The government that says it is working to reduce inequality eliminates low-skill low-wage cashier jobs via touch-screen ordering kiosks… (Kennedy Space Center Visitor Complex cafeteria):
I posted this on Facebook and it attracted the following comment from a New York City resident:
I don’t see a problem with eliminating jobs. Most jobs are going to be eliminated over the coming years including high paying white collar jobs. Eliminating jobs is simply accelerating a society with a guaranteed minimum income.
So it is okay if folks who want to work as cashiers can’t get jobs and/or must accept lower wages (due to lower demand) for a period of some years because it will usher in the glorious future of guaranteed minimum income. (See https://philip.greenspun.com/blog/2016/11/30/long-term-effects-of-short-term-free-cash-guaranteed-minimum-income-experiments/ for how we actually did have guaranteed minimum income in the U.S. for a few years)
At the Costcos now, a nice pleasant, social, orderly, swiftly moving line to get your hot dog, or pizza slice has been turned into a generally confused, isolated, mob of people difficult to move through all listening to hear the poor Costco employee have to yell out numbers so they can be heard by people 15 feet back who ordered via the kiosk.
Perhaps there’s been some improvement in throughput, but it’s a far worse experience.
Here in Oregon, the line is shorter, and both times I used the Costco food court kiosk, my food was ready when I reached the counter.

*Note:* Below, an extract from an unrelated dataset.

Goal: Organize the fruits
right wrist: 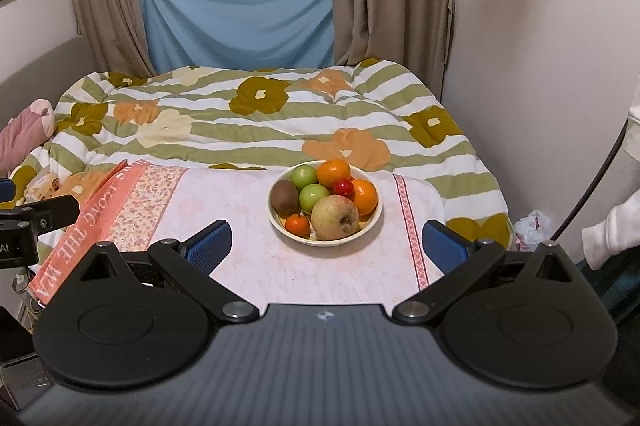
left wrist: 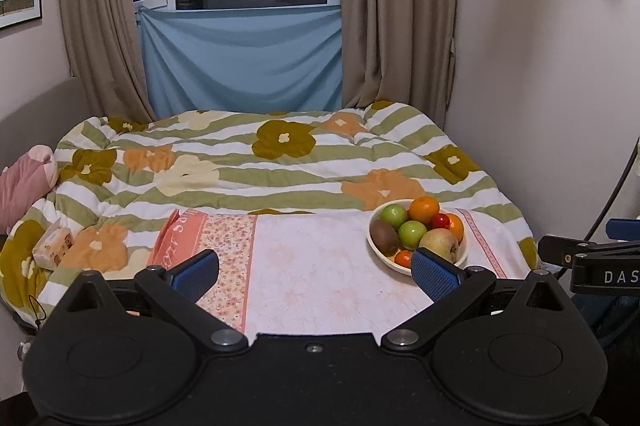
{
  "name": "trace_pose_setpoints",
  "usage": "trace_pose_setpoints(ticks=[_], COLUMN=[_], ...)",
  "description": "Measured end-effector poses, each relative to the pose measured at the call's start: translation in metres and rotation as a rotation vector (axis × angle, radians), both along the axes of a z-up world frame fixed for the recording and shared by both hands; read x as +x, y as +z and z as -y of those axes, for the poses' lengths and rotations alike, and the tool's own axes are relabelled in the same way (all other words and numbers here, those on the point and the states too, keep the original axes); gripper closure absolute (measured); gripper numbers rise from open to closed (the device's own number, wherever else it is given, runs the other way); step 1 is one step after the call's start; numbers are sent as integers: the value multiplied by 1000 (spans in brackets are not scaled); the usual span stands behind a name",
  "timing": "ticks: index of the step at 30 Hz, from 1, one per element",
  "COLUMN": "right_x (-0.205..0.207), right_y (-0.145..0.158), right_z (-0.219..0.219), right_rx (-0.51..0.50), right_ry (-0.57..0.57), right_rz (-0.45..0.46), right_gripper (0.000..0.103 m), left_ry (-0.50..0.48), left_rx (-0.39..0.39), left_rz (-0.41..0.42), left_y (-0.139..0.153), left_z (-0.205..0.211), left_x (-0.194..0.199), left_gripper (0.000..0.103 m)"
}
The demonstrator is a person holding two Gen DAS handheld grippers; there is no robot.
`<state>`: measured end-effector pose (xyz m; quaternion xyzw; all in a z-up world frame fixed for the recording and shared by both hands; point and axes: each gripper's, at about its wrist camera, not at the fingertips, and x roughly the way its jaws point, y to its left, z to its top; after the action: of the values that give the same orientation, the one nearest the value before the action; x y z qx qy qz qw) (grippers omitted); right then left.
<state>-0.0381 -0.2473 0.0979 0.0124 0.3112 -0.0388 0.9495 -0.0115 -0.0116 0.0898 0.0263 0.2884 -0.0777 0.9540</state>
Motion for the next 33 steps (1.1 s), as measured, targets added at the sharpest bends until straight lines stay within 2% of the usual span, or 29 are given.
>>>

If your respondent is correct (and assume they’re not being facetious) and the white collar jobs get slashdotted into the ether along with the menial, degrading, low skill, low wage jobs, it raises at least one big question. Will the government’s guaranteed income program support defenestrated white-collar workers at their previous level of compensation because they have to keep living “in the manner to which they had become accustomed?”
If not, it sure sounds like everyone is going to be equally poor.
Jobs will certainly go away at many compensation levels – but I wouldn’t hold my breath waiting for UBI. Your specific example is amusing because some job elimination is a result of other liberal experiments (like raising minimum wage in some states to $15). Suddenly, it’s cost-effective for McDonalds and others to push out kiosk technology, wiping out those gains. We’d all do well to understand unintended consequences a bit better.